Continuous Convolutional Neural Networks for Disruption Prediction in Nuclear Fusion Plasmas

paper_url: http://arxiv.org/abs/2312.01286
repo_url: None
paper_authors: William F Arnold, Lucas Spangher, Christina Rea
for: grid decarbonization for climate change
methods: Machine Learning approaches, specifically Continuous Convolutional Neural Networks
results: significantly better performance in disruption prediction compared to previous discrete models (Area Under the Receiver Operating Characteristic Curve = 0.974 v.s. 0.799) with fewer parameters.

Abstract
Grid decarbonization for climate change requires dispatchable carbon-free energy like nuclear fusion. The tokamak concept offers a promising path for fusion, but one of the foremost challenges in implementation is the occurrence of energetic plasma disruptions. In this study, we delve into Machine Learning approaches to predict plasma state outcomes. Our contributions are twofold: (1) We present a novel application of Continuous Convolutional Neural Networks for disruption prediction and (2) We examine the advantages and disadvantages of continuous models over discrete models for disruption prediction by comparing our model with the previous, discrete state of the art, and show that continuous models offer significantly better performance (Area Under the Receiver Operating Characteristic Curve = 0.974 v.s. 0.799) with fewer parameters

摘要
格里德减 carbon化为气候变化所需的可控可 carbon-free能源，如核聚变。tokamak概念提供了核聚变可能的一条可行之路，但实施中的一个重要挑战是高能束聚变的发生。在这篇研究中，我们探讨使用机器学习方法预测束聚变结果。我们的贡献有两个方面：1. 我们提出了一种新的连续卷积神经网络 для束聚变预测，并对其与之前的离散模型进行了比较。2. 我们研究了连续模型在束聚变预测中的优劣点，并发现连续模型在预测性能方面表现明显更好（接受收 Operation Characteristic Curve 的面积 = 0.974 v.s. 0.799），但它们具有更少的参数。

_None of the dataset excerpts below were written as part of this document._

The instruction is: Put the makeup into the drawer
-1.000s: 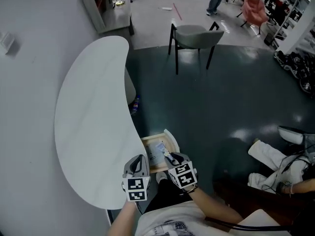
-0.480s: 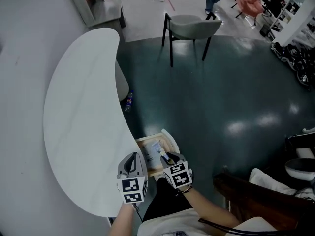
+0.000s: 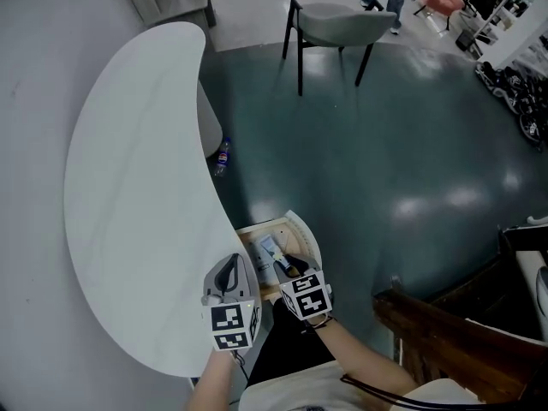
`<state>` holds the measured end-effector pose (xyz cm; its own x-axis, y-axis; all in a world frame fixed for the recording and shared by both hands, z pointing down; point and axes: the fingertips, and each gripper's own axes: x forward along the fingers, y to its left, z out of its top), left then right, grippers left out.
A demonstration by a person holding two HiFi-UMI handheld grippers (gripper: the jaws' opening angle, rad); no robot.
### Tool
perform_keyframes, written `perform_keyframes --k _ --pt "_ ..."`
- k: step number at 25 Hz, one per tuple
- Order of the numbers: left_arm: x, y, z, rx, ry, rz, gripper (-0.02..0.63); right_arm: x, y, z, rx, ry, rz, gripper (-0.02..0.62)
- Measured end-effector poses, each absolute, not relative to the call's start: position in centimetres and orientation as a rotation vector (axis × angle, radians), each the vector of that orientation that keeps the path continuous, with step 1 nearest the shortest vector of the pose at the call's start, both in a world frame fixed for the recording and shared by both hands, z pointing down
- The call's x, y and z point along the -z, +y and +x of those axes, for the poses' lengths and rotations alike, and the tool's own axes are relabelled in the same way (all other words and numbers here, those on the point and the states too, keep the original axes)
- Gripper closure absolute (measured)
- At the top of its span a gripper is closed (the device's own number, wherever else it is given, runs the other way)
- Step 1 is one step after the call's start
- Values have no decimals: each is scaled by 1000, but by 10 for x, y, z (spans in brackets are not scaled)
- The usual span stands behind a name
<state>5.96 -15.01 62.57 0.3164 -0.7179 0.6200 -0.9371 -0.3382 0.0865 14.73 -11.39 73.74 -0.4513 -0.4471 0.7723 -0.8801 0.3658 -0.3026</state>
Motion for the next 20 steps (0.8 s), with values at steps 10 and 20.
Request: perform_keyframes --k 10,20 --pt "-635 -156 50 -721 -1443 2153 589 -758 -130 124 -934 -2022 1093 465" --pt "-648 -162 46 -741 -1452 2137 589 -781 -142 122 -842 -1973 1000 465"
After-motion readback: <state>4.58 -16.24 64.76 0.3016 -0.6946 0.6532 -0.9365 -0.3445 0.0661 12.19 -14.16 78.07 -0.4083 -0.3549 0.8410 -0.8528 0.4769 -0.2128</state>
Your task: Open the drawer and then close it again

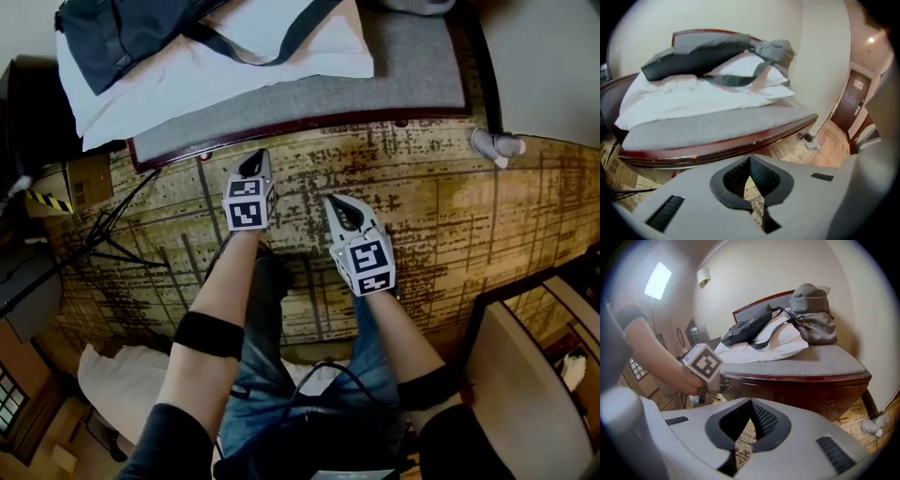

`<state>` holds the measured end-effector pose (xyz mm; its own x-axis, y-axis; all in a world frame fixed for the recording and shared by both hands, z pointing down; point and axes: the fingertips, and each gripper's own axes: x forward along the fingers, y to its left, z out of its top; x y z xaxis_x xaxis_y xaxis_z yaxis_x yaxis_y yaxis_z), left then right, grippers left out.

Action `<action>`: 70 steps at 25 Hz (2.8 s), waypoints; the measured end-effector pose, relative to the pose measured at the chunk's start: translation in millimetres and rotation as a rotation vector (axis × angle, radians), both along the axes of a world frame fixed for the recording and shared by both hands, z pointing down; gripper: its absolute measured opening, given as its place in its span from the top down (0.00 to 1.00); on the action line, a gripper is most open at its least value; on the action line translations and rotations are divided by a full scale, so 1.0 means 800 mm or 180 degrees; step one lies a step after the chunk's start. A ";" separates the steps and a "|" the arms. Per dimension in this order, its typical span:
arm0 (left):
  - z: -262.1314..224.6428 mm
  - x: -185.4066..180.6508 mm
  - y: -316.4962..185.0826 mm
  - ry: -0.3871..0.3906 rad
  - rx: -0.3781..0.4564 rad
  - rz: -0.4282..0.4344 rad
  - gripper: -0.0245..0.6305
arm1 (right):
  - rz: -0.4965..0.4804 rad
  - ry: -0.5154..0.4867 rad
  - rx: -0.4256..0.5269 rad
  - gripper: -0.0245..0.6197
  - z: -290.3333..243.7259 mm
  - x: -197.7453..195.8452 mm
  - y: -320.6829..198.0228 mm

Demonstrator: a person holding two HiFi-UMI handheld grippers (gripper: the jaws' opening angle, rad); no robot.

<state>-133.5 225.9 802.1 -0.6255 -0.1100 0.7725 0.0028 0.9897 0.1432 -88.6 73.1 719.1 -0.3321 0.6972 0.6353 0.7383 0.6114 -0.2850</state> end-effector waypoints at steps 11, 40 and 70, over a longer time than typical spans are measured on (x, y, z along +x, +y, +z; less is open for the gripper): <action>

Mendata: A Framework to Purify Manipulated Training Data

paper_url: http://arxiv.org/abs/2312.01281
repo_url: None
paper_authors: Zonghao Huang, Neil Gong, Michael K. Reiter
for: 防止训练数据被恶意修改，以防止模型学习出现隐藏的属性。
methods: 提出了一种名为Mendata的数据纯化框架，通过在一个小型参考集中寻找类似于参考数据的输入，并通过水星距离来衡量输入的分布相似性，从而消除恶意修改的影响。
results: 通过应用Mendata，可以击败当前数据毒素和数据追踪技术。

Abstract
Untrusted data used to train a model might have been manipulated to endow the learned model with hidden properties that the data contributor might later exploit. Data purification aims to remove such manipulations prior to training the model. We propose Mendata, a novel framework to purify manipulated training data. Starting from a small reference dataset in which a large majority of the inputs are clean, Mendata perturbs the training inputs so that they retain their utility but are distributed similarly (as measured by Wasserstein distance) to the reference data, thereby eliminating hidden properties from the learned model. A key challenge is how to find such perturbations, which we address by formulating a min-max optimization problem and developing a two-step method to iteratively solve it. We demonstrate the effectiveness of Mendata by applying it to defeat state-of-the-art data poisoning and data tracing techniques.

摘要
非信任数据可能已经被修改，以允许模型学习隐藏的属性，以便后续滥用。数据纯化目标是在训练模型之前移除这些修改。我们提出了一个名为Mendata的新框架，用于纯化训练数据。从一个小的参考集中，我们开始，其中大多数输入都是清晰的。Mendata会将训练输入扰动，以保留其用途性，但是与参考数据相似的分布（按照沃氏距离测量），从而将隐藏属性从学习的模型中除除。我们需要找到这些扰动的方法，我们解决这个挑战通过定义一个最小最大优化问题，并开发了一种两步方法来逐步解决它。我们通过应用Mendata来击败当前的数据毒 poisoning和数据跟踪技术。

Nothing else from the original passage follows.